If you have ADSL2 (which the speeds would indicate), the up speed is a bit low. It should be close to 1Mbps or even 2, depending on your ISP and the general load on the switch closest to you. The down speed is not unreasonably low but on ADSL I'd expect closer to 20.
If the switch is shared by many others, that will affect the up (and down) speed, especially if some run bit torrent clients, VOIP or other bidirectional services.
The distance to the switch is crucial, as is the quality of the cables. At your end, check every cable and make sure that the ADSL splitter is hooked to your household's primary line.
If you have a separate router in addition to the modem, consider getting combined hardware. They are always easier to manage.
If you have a combo, upgrade the firmware to the latest batch (some Netgear HW also accept open source firmware from something called DG Team; if you have one of those, I highly recommend switching to their firmware). In most firmware setup pages, there is a value called MTU that controls the maximum size of data packets. The default is probably around 1500. Try lowering that to ~1200, as this could eliminate some timeouts.

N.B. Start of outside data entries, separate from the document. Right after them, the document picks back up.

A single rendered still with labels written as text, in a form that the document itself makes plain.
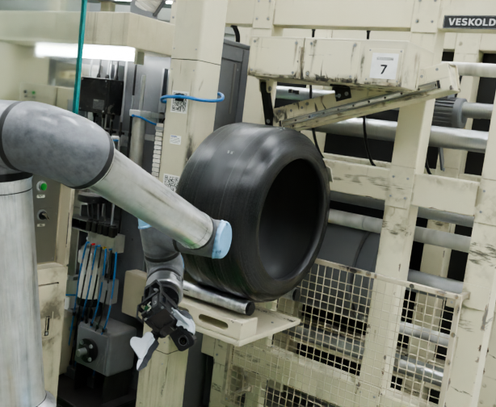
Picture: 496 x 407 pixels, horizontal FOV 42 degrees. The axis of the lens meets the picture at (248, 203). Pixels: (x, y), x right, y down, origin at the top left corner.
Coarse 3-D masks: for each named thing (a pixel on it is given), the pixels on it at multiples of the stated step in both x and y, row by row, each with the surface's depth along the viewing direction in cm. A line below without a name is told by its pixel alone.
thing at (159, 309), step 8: (152, 288) 151; (160, 288) 151; (168, 288) 153; (144, 296) 149; (152, 296) 147; (160, 296) 144; (168, 296) 147; (176, 296) 154; (144, 304) 148; (152, 304) 144; (160, 304) 144; (168, 304) 146; (176, 304) 149; (144, 312) 144; (152, 312) 143; (160, 312) 144; (168, 312) 143; (144, 320) 144; (152, 320) 144; (160, 320) 144; (168, 320) 145; (176, 320) 145; (152, 328) 145; (160, 328) 145; (168, 328) 145; (176, 328) 145; (160, 336) 147
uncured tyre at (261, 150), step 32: (224, 128) 207; (256, 128) 204; (288, 128) 208; (192, 160) 200; (224, 160) 194; (256, 160) 191; (288, 160) 199; (320, 160) 216; (192, 192) 195; (224, 192) 189; (256, 192) 189; (288, 192) 240; (320, 192) 223; (256, 224) 191; (288, 224) 240; (320, 224) 225; (192, 256) 200; (256, 256) 194; (288, 256) 235; (224, 288) 203; (256, 288) 200; (288, 288) 214
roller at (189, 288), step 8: (184, 280) 217; (184, 288) 215; (192, 288) 213; (200, 288) 212; (208, 288) 211; (192, 296) 214; (200, 296) 211; (208, 296) 209; (216, 296) 207; (224, 296) 206; (232, 296) 205; (216, 304) 208; (224, 304) 206; (232, 304) 204; (240, 304) 202; (248, 304) 201; (240, 312) 202; (248, 312) 201
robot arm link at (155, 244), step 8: (144, 224) 155; (144, 232) 156; (152, 232) 155; (160, 232) 154; (144, 240) 158; (152, 240) 156; (160, 240) 155; (168, 240) 154; (144, 248) 159; (152, 248) 157; (160, 248) 157; (168, 248) 156; (152, 256) 158; (160, 256) 158; (168, 256) 159; (176, 256) 160

Oh, and as you have already discovered, Kaspersky and similar will affect up- and download speeds. Be particularly wary of anything that functions as a firewall.
And if you have D-Link hardware, there's your problem. Get new HW, preferably from Draytek or similar, and send the old HW to Lit for an explosive and permanent fix.
(Some of the above apply even when you're not on an ADSL line. Let me know about your exact hardware setup and I can probably help you better.)